Because subjects are sourced from life, their contribution to a poem’s achievement extends beyond the purely aesthetic as well. As Brown says, “choosing a subject in light of life calls upon every faculty we have,” artistic but also “intellectual, moral, spiritual.” Showing just how intertwined a poem’s subject is with the broader world, Brown increasingly draws examples from his own life and poetry as the book progresses. He relates how, as a child, he was terrified of death’s oblivion and, as an adult, thought he’d write a poem on this subject. Yet after the many intervening years, he cannot write the poem because finds that he’s no longer as afraid of death. That becomes the poem’s subject instead:
How, years having passed,
We find ourselves assessing it
Far less frequently, and more by rote
Than necessity: our purpose not
To sound the wound so much as
To remind ourselves it’s still there.
How one day we’re suddenly aware
Of its no longer being there.
Brown has meditated on his subject for so long that it no longer exists, and the poem he ends up writing becomes a testament to this entire process. It’s risky for an author to include a discussion of his own poems alongside those of masters such as Herbert, Hardy, Frost, and Larkin, but Brown’s discussion of his own work becomes the perfect illustration of how “pondering a subject is a practicum in life.”
A consistent delight is the enthusiasm Brown brings to the finest details of poems. He frequently refers to a poem’s artistic “coups,” often some striking rhythm, image, or word choice. Yet, oddly enough when one considers the book’s aim, Brown doesn’t always put these evaluations of a poem’s artistry in service of advancing an argument about that poem’s subject. For instance, Brown conducts a close reading of Keats’s “On First Looking into Chapman’s Homer,” a sonnet in which the young poet is so impressed by the English Renaissance translation that he compares himself as a reader to great figures making astronomical and geographical discoveries:
Then felt I like some watcher of the skies
When a new planet swims into his ken;
Or like stout Cortez when with eagle eyes
He star’d at the Pacific—and all his men
Look’d at each other with a wild surmise—
Silent, upon a peak in Darien.
Commenting on Keats’s diction, Brown observes that “only a poet of genius would have couched the men’s speculation as a ‘wild surmise’ ” or attributed the verb “swims” to a planet.

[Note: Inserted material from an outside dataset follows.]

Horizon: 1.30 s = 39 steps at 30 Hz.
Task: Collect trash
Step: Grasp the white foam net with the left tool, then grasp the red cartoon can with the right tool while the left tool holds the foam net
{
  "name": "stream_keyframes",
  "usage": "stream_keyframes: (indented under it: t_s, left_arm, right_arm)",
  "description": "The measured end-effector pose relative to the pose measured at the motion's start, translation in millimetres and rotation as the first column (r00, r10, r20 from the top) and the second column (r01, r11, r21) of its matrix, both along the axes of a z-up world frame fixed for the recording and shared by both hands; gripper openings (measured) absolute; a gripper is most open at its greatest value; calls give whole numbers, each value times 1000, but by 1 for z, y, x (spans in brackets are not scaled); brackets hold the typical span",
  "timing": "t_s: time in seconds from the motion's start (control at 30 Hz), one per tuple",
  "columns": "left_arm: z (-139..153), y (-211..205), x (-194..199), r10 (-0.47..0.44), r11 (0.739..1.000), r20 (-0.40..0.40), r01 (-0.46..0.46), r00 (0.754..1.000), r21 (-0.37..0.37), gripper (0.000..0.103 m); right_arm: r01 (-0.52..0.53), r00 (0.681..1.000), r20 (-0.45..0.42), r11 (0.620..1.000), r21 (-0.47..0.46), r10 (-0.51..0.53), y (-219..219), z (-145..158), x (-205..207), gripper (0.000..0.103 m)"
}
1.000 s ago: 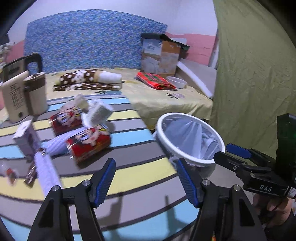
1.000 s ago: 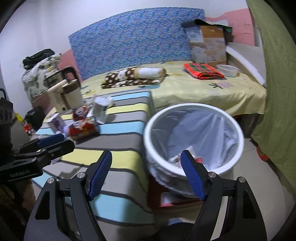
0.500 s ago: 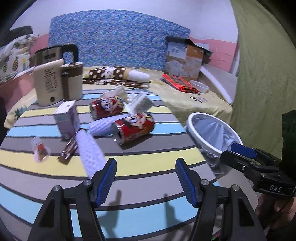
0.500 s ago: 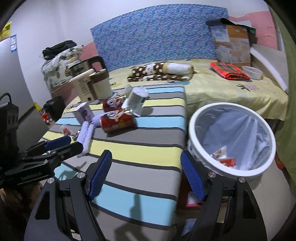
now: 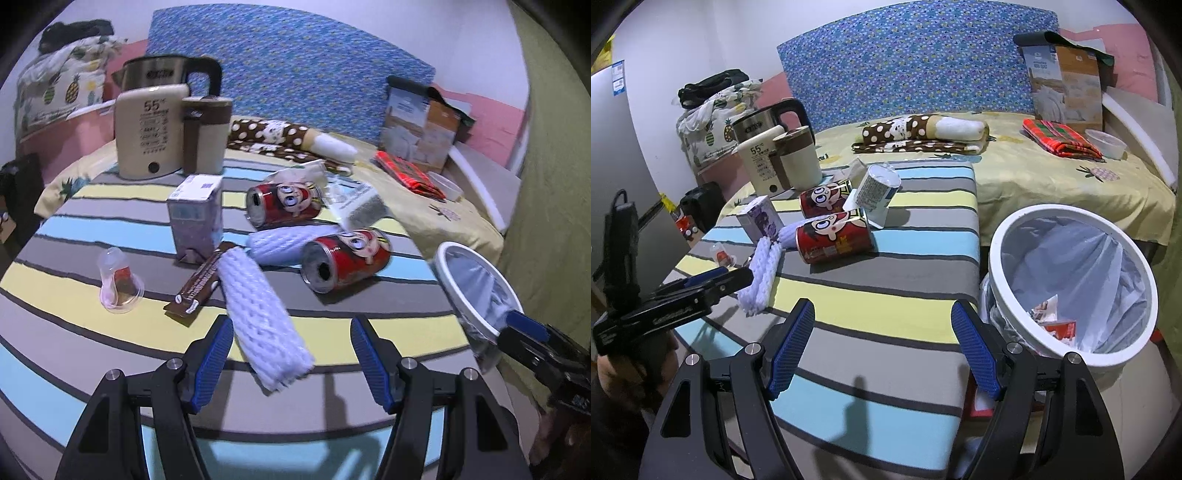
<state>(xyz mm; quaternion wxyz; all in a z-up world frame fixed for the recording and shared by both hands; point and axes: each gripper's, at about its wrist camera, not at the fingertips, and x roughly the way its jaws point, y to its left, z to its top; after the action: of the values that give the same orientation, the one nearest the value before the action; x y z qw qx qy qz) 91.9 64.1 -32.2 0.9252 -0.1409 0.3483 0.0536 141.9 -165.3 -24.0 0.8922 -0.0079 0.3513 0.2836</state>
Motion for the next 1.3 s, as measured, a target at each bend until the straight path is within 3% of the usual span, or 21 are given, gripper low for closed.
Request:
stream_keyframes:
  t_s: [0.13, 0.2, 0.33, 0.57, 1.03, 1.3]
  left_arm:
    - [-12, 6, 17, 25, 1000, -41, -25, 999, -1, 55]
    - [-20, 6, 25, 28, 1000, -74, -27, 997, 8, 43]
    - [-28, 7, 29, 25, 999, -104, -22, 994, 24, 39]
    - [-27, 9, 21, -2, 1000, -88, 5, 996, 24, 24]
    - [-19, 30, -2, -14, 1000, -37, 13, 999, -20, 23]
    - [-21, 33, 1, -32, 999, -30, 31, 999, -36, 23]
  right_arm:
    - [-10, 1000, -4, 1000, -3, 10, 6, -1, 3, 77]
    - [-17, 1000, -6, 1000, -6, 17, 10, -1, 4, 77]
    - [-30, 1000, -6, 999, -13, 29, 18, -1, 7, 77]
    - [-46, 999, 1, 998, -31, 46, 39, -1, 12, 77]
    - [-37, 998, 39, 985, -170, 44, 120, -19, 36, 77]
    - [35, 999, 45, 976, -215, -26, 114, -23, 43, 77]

On the poem’s music, Brown writes, “not least of the poem’s triumphs is its entire last line, which offers, within a commanding overall rhythm, the arresting, initial Silent, the alliteration of peak with upon, and the breathtaking close on the surprise-rhyming Darien.” This is all well observed. But on the relationship between these features and the poem’s subject, Brown only offers that a subject must be realized in words “worthy” of it—hardly an interpretation of precisely how Keats’s words communicate his subject. One might consider Brown’s occasional inability to corral his close readings into an argument about the poem’s subject as instances of critical oversight. Yet Brown’s method also lets in an important crosscurrent to his argument: a good subject undergirds a poem but never limits it. Something in the poem’s artistry that is ultimately “unknowable,” as Brown says of Herbert’s moving conclusions, even “miraculous,” as he says of Donne’s rhyming, continues to inspire readers well after they’ve come to terms with the poem’s meaning. Those who pick up Brown’s book will not just find an intelligent argument but impassioned encouragement to share in such inspiration.